- AIM OF THE EXERCISE
Restate every line of the material below word for word, skipping the images.

- DATA SHOWN
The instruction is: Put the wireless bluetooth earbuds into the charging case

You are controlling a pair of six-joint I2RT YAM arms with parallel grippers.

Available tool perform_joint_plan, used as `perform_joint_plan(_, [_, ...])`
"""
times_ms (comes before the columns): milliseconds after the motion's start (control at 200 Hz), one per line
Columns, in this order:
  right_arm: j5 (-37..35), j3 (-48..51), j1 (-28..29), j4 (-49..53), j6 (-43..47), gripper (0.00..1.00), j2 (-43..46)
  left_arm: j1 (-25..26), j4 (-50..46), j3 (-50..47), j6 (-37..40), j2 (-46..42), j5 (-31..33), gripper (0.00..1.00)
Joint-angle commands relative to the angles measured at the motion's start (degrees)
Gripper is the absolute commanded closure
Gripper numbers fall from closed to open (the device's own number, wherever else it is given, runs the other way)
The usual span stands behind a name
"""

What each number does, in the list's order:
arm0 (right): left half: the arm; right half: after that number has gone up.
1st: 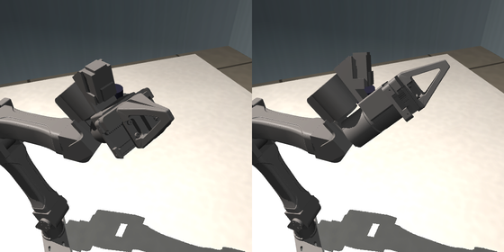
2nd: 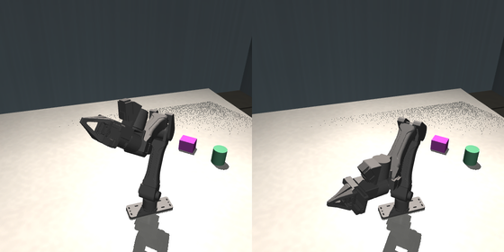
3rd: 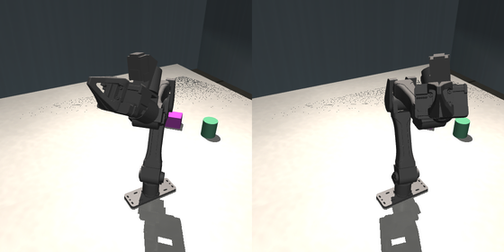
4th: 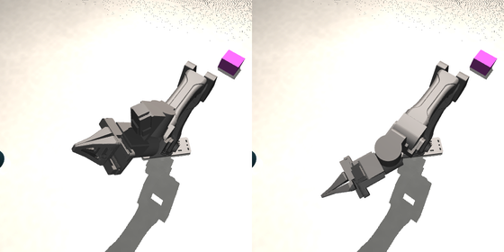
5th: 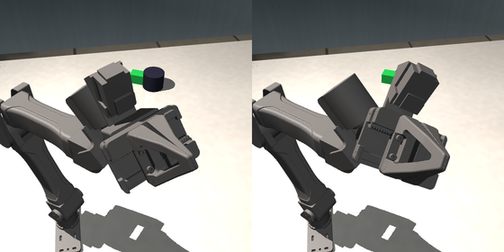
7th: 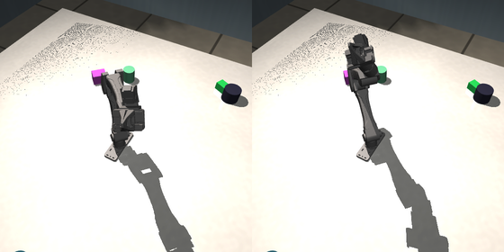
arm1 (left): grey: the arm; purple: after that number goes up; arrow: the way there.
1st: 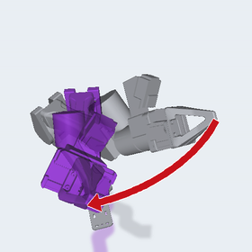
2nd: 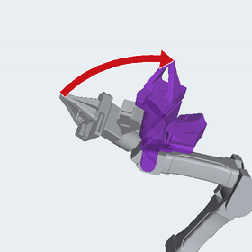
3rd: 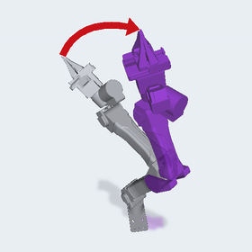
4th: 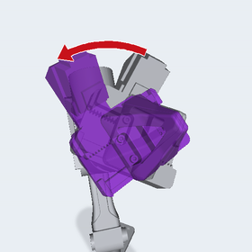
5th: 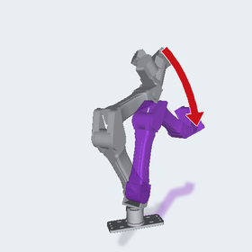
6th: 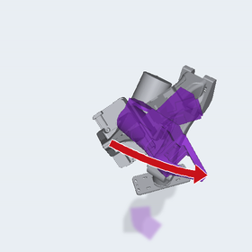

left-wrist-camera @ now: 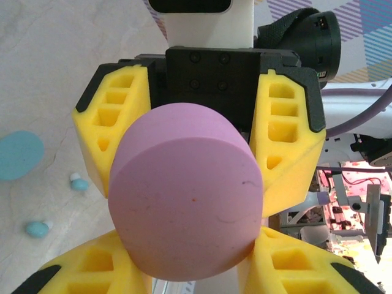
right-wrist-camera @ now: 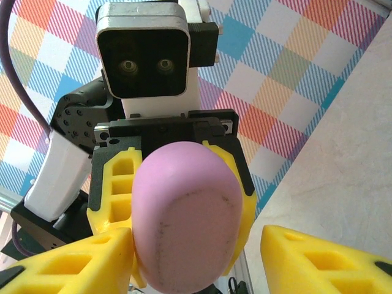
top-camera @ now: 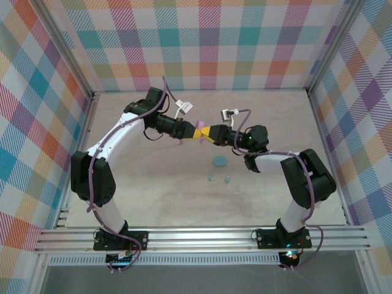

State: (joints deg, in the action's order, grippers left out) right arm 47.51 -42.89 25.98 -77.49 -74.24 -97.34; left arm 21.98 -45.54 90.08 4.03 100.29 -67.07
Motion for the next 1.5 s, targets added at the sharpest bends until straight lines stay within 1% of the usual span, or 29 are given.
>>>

- WRITTEN REPLY
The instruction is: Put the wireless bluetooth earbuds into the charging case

You are controlling a pair of six-joint I2RT YAM arms with parallel grippers.

Available tool perform_joint_plan, used as `perform_joint_plan(_, [_, ...])`
"""
times_ms (comes before the columns): milliseconds after the motion's start (control at 200 Hz), one per line
Columns, in this order:
  right_arm: j5 (-37..35), j3 (-48..51), j1 (-28..29), j4 (-49..53), j6 (-43..47), gripper (0.00..1.00), j2 (-43..46)
  left_arm: j1 (-25..26), j4 (-50..46), j3 (-50..47), j6 (-37..40), j2 (-46..42), j5 (-31..33), gripper (0.00..1.00)
Joint-angle commands relative to the angles measured at the motion's start (degrees)
Gripper is the absolute commanded closure
Gripper numbers fall from closed to open (the device's own number, wherever else it is given, runs the other way)
The usual span stands behind a name
"""

What each number does, in the list's order:
arm0 (right): left half: the arm; right half: after that number has gone up.
1st: 
2nd: 
3rd: 
4th: 
5th: 
7th: 
arm1 (left): grey: the arm; purple: after that number goes up; arrow: the way there.
1st: 
2nd: 
3rd: 
4th: 
5th: 
6th: 

left-wrist-camera @ now: 
right-wrist-camera @ now: 
top-camera @ now: 

State: (joints deg, in the action's order, grippers left out) right arm 47.51 -42.89 25.98 -77.49 -74.24 -97.34; left arm 21.98 -45.54 90.08 4.03 100.29 -67.07
Motion for the next 1.5 s, targets added at the sharpest bends until straight lines stay within 1% of the usual span, or 29 are given.
>>>

Nothing else is required to complete this exercise.